### WORK REQUIRED
What is needed is an exact copy of the data below, pictures excluded.

*-*-*

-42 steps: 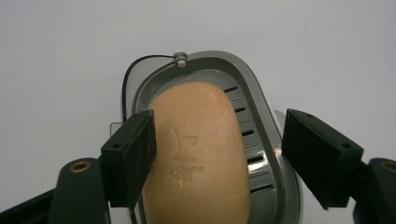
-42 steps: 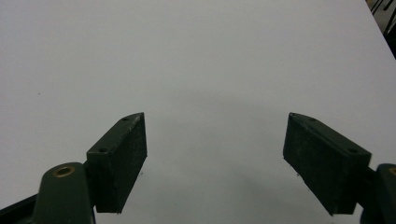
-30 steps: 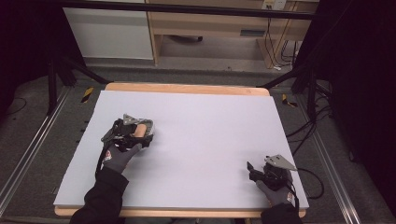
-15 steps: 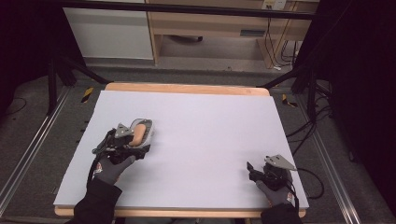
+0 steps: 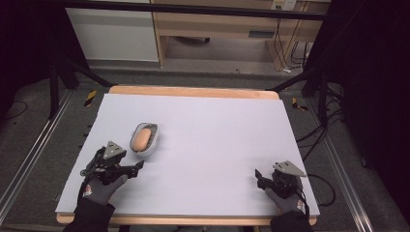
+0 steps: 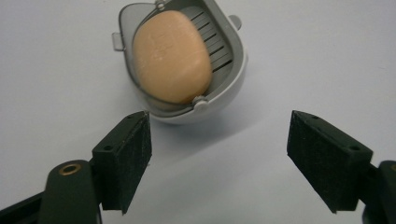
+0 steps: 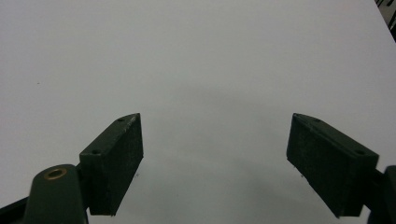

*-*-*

### FINISHED EXERCISE
-42 steps: 
-42 steps: 
-30 steps: 
-15 steps: 
+0 steps: 
+0 steps: 
+0 steps: 

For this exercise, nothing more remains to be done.